I felt like I was in the Scarlett students’ shoes, being offered an “educational opportunity,” (from the Alexander article in Educ 695), where I wouldn’t have been able to find such an opportunity to interact with such a wealth of knowledge on my own.

(P.S. it was cool to make a podcast.)


  1. Meesh, I almost started out my own post with, "Mother knows best." "Because I said so." Etc. I love that you actually did it. It really does come down to that, on a fundamental level. Connecting us to the position of our students is really effective, I think.

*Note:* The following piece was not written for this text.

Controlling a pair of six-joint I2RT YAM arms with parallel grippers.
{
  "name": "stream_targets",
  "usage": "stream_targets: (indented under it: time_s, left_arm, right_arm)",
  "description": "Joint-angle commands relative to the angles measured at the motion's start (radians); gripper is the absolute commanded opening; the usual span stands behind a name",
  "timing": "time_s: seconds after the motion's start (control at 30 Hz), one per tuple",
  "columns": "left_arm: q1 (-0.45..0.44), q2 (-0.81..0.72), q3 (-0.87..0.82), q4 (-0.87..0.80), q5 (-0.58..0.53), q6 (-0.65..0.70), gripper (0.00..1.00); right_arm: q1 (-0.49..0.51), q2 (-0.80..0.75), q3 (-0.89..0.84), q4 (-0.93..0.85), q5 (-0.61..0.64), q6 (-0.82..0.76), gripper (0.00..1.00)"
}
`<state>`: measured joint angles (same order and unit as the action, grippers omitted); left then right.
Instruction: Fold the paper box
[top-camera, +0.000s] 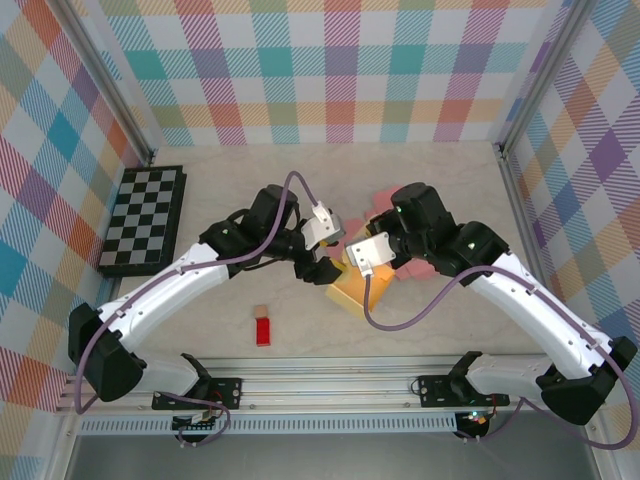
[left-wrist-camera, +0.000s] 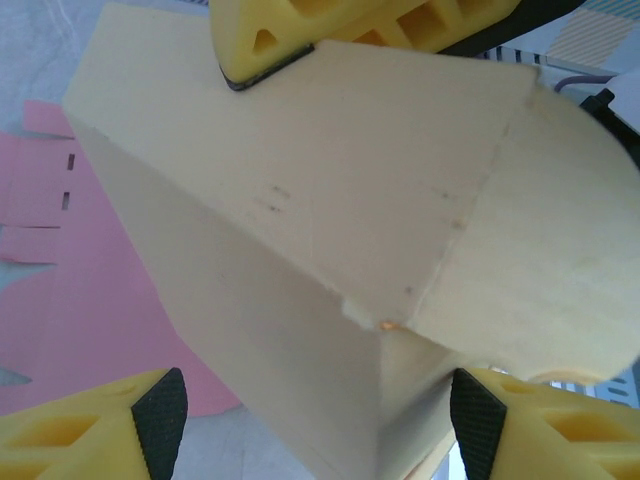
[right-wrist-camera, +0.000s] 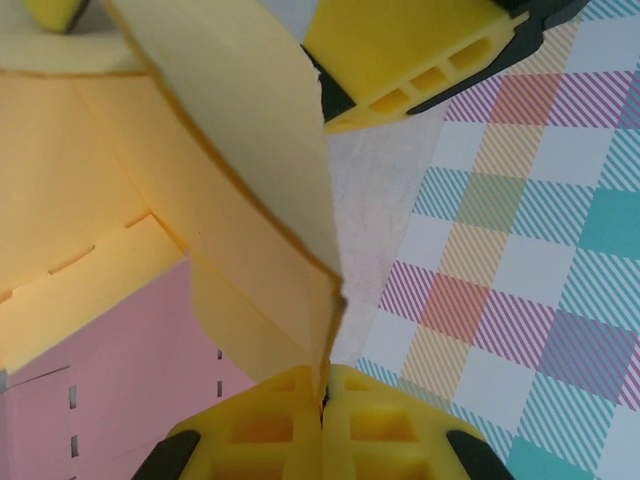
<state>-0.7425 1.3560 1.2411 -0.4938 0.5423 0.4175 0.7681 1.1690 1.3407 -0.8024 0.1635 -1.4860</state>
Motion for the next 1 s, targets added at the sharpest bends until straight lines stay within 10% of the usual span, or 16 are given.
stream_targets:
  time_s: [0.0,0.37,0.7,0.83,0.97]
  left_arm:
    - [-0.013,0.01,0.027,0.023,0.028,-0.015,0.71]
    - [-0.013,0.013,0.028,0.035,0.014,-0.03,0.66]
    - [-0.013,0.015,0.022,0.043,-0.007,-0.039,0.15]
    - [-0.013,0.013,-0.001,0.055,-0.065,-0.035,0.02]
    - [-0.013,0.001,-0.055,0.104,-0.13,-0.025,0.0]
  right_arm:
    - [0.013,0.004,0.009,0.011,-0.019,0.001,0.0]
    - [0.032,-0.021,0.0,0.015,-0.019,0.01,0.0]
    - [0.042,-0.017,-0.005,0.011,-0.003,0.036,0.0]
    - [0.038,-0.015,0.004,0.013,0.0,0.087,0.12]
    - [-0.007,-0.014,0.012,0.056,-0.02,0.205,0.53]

  2. Again, your writing style is very engaging. I think it's interesting how you focused on the role of the librarian and how you could relate that to your life experiences regarding taking advice from your mother. How did the librarian help you develop your ideas from your own, personal lesson plan on the soda ban? And how did she facilitate your group in consolidating all the different lesson plan ideas into a single, coherent lesson plan? And in the end, what did you guys come up with? How do you think the collaborated plan compares to your own plan? One thing I found from this experience was that the lesson we developed as a group went into much greater depth and achieved more learning goals than the lesson I came up with on my own. I think there is a lot of value in collaborating on lessons with a group, and I agree with you that librarians may be tremendous resources as we develop our lessons.

  3. You are so thorough. I think it's really cool that you incorporate readings from our other classes into your blogs. It really gives them a cohesive feeling. I too really appreciated the advice the librarians were able to give us. Even thought the woman who was helping my group wasn't actually a foreign language specialist, she was still very knowledgable about teaching practices and gave us a lot of outside resources we could use to help further our lesson plans. I think the difference between us paying attention to our parents advice versus the librarians' is that we are actually asking for theirs. We're paying for it. I ask my parents for advice now, but I can tell I didn't when I was young, and even now I don't always listen.

  4. Why is it I equate librarians with mothers too? Weird right? The pop culture stereotype of librarians consists of prim and proper disciplinarians but, from what I've seen this summer, they're pretty hip and sophisticated. Whodathunk? Just goes to show that you can't believe everything you see in the movies. The shushing schoolmarm no longer applies in 21st century library science. Our librarian was invaluable as well. It was to be expected since none of us had ever written a lesson plan before. Being the tech-monkey that I am, I can see collaborating with the librarian at school. I think it's their job to stay current on not only books, periodicals, and magazines, but also technology. Sounds like a good match to me.